→ YOUR ASSIGNMENT
Line by line, retype the material below exactly, from its first line up to and including the one holding "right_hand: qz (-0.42".

→ GIVEN INFORMATION
:::::
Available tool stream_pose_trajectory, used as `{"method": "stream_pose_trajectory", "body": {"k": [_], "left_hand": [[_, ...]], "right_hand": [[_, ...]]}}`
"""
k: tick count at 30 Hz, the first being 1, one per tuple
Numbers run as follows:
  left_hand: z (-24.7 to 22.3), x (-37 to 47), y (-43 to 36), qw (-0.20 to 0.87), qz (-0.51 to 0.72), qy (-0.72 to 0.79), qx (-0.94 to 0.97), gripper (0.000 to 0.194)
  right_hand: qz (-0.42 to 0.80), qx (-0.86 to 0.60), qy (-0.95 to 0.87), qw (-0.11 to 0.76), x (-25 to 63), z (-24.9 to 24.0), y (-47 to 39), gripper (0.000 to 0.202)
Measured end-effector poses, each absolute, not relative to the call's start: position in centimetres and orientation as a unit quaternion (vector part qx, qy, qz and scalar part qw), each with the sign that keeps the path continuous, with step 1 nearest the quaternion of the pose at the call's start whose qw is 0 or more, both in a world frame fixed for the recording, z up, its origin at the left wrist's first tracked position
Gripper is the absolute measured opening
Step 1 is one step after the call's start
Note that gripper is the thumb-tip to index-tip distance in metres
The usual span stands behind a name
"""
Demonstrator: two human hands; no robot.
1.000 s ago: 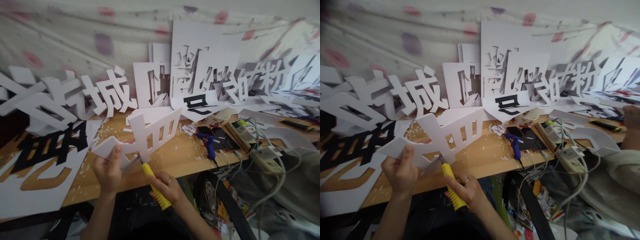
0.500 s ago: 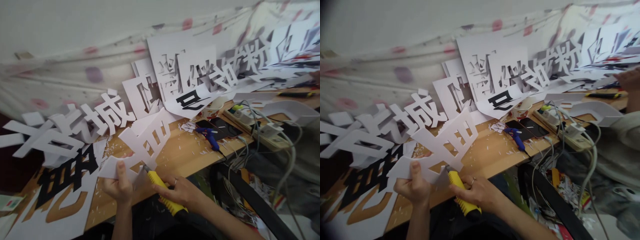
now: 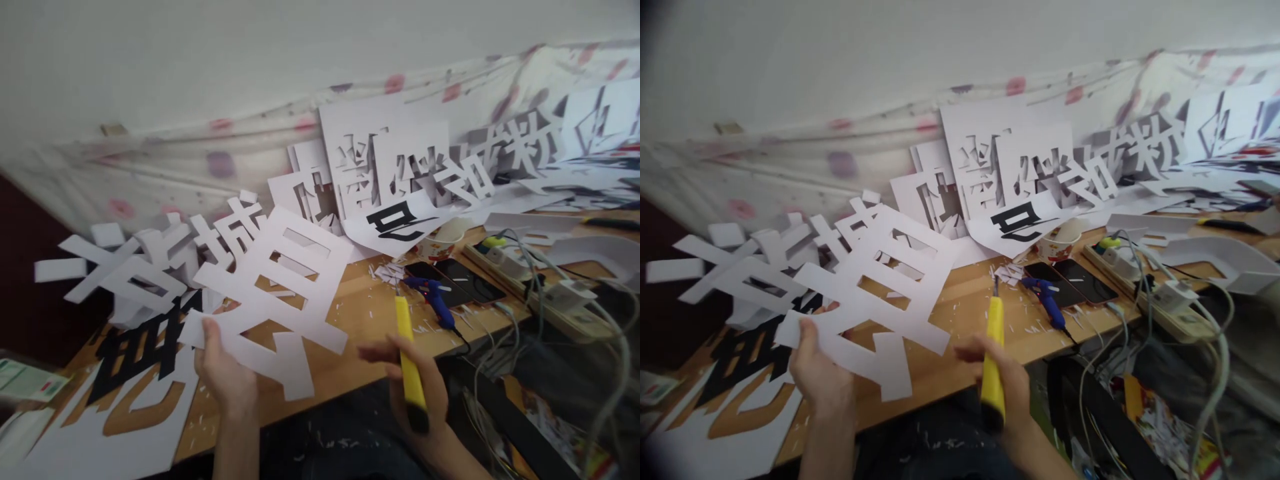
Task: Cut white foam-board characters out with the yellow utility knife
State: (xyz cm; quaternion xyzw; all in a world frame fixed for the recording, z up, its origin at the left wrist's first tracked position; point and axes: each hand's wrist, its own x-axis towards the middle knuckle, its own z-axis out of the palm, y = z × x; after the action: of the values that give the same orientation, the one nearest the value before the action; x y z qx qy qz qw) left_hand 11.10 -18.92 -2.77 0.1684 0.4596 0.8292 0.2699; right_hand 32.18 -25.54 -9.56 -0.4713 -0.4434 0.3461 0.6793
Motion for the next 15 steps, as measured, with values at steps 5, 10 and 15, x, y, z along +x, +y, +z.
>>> {"method": "stream_pose_trajectory", "body": {"k": [5, 10, 15], "left_hand": [[-1.6, 12.8, -20.4, 0.304, 0.823, 0.451, 0.162, 0.031], [-2.5, 13.8, -20.6, 0.325, 0.803, 0.455, 0.208, 0.038], [-4.9, 11.3, -19.5, 0.076, 0.783, 0.484, 0.383, 0.070]], "right_hand": [[0.502, -0.406, -0.357, 0.675, 31.0, -8.8, -22.6, 0.051], [0.618, -0.385, -0.260, 0.634, 29.8, -8.1, -23.5, 0.076], [0.555, -0.399, -0.249, 0.686, 30.0, -7.7, -23.5, 0.071]]}}
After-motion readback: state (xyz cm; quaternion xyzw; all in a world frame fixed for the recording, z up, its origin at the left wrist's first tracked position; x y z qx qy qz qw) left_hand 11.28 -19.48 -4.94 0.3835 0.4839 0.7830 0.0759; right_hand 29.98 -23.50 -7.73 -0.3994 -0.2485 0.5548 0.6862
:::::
→ OUTPUT BELOW
Available tool stream_pose_trajectory, used as `{"method": "stream_pose_trajectory", "body": {"k": [_], "left_hand": [[_, ...]], "right_hand": [[_, ...]]}}`
"""
k: tick count at 30 Hz, the first being 1, one per tuple
Numbers run as follows:
  left_hand: z (-24.7 to 22.3), x (-37 to 47), y (-43 to 36), qw (-0.20 to 0.87), qz (-0.51 to 0.72), qy (-0.72 to 0.79), qx (-0.94 to 0.97), gripper (0.000 to 0.194)
  right_hand: qz (-0.42 to 0.80), qx (-0.86 to 0.60), qy (-0.95 to 0.87), qw (-0.11 to 0.76), x (-25 to 63), z (-24.9 to 24.0), y (-47 to 39), gripper (0.000 to 0.202)

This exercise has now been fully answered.